→ WHAT YOU NEED TO DO: Each line of the data should be repeated precisely.

→ RECORDED INFORMATION:
++++++
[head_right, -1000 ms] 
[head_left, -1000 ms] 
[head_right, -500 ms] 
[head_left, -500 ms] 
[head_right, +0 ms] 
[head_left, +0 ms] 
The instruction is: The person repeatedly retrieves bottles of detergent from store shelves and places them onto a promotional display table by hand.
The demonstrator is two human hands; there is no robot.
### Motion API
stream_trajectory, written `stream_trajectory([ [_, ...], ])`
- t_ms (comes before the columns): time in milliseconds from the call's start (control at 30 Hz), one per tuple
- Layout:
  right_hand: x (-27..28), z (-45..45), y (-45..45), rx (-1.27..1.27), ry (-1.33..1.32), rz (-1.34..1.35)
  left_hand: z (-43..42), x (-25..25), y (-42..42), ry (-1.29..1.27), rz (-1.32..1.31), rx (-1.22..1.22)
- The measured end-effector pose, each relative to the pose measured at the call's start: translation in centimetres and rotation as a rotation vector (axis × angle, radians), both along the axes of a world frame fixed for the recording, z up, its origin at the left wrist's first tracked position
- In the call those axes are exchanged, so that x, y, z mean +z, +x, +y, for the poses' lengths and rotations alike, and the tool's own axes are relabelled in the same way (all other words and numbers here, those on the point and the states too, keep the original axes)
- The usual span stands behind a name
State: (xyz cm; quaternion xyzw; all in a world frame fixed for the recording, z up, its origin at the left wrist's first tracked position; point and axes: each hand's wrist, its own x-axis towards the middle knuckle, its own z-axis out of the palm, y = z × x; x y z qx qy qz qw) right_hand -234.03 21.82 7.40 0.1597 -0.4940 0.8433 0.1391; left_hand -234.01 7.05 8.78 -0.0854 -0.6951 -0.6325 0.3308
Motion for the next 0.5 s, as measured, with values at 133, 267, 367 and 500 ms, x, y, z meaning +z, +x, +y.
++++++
→ PROBLEM SOLUTION:
[head_right, -1000 ms] 
[head_left, -1000 ms] 
[head_right, -500 ms] 
[head_left, -500 ms] 
[head_right, +0 ms] 
[head_left, +0 ms] 
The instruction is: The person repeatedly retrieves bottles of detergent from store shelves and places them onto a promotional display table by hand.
The demonstrator is two human hands; there is no robot.
### Motion API
stream_trajectory, written `stream_trajectory([ [_, ...], ])`
- t_ms (comes before the columns): time in milliseconds from the call's start (control at 30 Hz), one per tuple
- Layout:
  right_hand: x (-27..28), z (-45..45), y (-45..45), rx (-1.27..1.27), ry (-1.33..1.32), rz (-1.34..1.35)
  left_hand: z (-43..42), x (-25..25), y (-42..42), ry (-1.29..1.27), rz (-1.32..1.31), rx (-1.22..1.22)
- The measured end-effector pose, each relative to the pose measured at the call's start: translation in centimetres and rotation as a rotation vector (axis × angle, radians), both along the axes of a world frame fixed for the recording, z up, its origin at the left wrist's first tracked position
- In the call those axes are exchanged, so that x, y, z mean +z, +x, +y, for the poses' lengths and rotations alike, and the tool's own axes are relabelled in the same way (all other words and numbers here, those on the point and the states too, keep the original axes)
- The usual span stands behind a name
State: (xyz cm; quaternion xyzw; all in a world frame fixed for the recording, z up, its origin at the left wrist's first tracked position; point and axes: each hand's wrist, its own x-axis towards the middle knuckle, its own z-axis out of the palm, y = z × x; x y z qx qy qz qw) right_hand -234.03 21.82 7.40 0.1597 -0.4940 0.8433 0.1391; left_hand -234.01 7.05 8.78 -0.0854 -0.6951 -0.6325 0.3308
Motion for the next 0.5 s, as measured, with values at 133, 267, 367 and 500 ms, x, y, z meaning +z, +x, +y.

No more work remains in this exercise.